The reason for many of those rejections, Hampton explains, was his criminal record, which has followed him to every city and state in which he’s tried to settle. Often, landlords would tell him that his felony barred him from even being considered.
But things have finally turned around for Hampton, thanks to Second Chance Center, a nationally recognized Aurora prison re-entry nonprofit that Westword profiled in December. On February 24, Providence at the Heights, or PATH, welcomed Hampton among its first residents. That group included 49 adults and 13 children, who moved from no home at all to brand-new apartments on Alameda Parkway in Aurora.

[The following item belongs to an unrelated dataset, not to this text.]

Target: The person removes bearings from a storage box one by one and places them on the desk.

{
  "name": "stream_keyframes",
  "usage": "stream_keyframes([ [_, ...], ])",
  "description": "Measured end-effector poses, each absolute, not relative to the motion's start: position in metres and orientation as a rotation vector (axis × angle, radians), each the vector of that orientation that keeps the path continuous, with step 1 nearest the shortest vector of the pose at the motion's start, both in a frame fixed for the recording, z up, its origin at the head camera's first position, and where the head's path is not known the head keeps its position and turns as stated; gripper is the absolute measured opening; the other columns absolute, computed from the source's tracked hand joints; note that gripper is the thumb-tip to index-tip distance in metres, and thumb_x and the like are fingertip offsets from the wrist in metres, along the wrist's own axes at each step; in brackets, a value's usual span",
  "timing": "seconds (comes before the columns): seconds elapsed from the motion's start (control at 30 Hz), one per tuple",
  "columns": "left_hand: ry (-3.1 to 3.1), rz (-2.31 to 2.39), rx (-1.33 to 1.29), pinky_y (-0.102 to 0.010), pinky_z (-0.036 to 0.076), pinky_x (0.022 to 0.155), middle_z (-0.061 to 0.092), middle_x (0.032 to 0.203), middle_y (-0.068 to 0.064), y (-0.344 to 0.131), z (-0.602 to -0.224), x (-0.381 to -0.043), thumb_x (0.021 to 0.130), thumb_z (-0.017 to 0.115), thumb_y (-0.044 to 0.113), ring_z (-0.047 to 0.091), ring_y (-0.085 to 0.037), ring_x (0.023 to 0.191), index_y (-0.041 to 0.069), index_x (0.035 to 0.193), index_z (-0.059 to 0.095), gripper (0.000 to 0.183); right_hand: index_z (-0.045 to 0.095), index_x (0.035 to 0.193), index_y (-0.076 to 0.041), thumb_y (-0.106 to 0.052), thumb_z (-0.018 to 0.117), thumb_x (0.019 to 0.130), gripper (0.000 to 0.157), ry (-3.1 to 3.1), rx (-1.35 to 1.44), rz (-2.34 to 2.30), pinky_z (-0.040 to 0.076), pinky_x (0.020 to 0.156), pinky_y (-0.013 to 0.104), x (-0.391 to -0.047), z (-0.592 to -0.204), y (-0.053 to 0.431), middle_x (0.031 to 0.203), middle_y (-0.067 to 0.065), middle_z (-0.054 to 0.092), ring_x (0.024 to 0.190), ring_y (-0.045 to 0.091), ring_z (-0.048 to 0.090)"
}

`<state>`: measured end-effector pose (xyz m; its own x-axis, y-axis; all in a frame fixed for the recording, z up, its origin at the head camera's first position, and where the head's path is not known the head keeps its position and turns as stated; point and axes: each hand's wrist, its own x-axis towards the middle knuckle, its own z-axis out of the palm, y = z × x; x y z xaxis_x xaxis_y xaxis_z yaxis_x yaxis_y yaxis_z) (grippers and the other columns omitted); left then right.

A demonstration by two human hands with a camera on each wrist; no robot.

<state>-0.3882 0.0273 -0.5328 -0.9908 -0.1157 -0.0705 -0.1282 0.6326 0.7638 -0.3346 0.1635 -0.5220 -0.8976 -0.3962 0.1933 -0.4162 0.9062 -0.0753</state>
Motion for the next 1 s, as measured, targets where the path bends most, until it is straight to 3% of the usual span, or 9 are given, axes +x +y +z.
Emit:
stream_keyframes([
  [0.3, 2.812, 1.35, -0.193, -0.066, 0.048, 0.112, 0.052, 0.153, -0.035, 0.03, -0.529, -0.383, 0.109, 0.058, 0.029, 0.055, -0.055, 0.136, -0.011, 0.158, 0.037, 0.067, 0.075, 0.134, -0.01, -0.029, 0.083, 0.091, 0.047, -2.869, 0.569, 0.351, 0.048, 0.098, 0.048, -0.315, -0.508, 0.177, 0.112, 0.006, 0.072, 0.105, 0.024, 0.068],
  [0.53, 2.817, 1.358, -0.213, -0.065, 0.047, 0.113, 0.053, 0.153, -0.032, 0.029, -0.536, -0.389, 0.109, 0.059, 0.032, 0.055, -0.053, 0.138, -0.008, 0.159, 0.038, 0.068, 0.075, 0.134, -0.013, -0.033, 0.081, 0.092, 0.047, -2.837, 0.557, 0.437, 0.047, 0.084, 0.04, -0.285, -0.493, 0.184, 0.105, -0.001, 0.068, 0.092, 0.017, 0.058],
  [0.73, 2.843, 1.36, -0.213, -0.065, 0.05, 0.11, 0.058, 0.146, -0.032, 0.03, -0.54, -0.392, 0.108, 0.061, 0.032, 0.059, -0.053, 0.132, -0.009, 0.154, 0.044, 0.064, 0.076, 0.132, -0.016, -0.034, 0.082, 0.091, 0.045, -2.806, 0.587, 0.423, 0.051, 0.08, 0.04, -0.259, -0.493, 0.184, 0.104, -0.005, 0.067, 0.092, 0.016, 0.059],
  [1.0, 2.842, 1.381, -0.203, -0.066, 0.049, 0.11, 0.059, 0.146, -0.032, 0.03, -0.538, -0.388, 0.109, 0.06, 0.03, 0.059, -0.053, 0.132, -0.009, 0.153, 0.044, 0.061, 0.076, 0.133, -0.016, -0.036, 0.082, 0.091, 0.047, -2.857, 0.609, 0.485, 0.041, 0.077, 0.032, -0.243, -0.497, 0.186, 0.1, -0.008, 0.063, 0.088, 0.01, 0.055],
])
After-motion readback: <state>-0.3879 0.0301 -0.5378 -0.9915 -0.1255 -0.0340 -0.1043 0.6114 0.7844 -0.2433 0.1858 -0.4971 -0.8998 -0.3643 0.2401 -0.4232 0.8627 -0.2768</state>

All of the permanent supportive housing complex's adult residents have been chronically homeless (those who have been homeless for over one year, or who have had at least four bouts of homelessness in the past three years) and earn under 30 percent of the local area median income. They've been involved with the justice system. Many also have behavioral health disorders, physical disabilities or substance-abuse disorders, which have made it all the more difficult for them to find stable housing.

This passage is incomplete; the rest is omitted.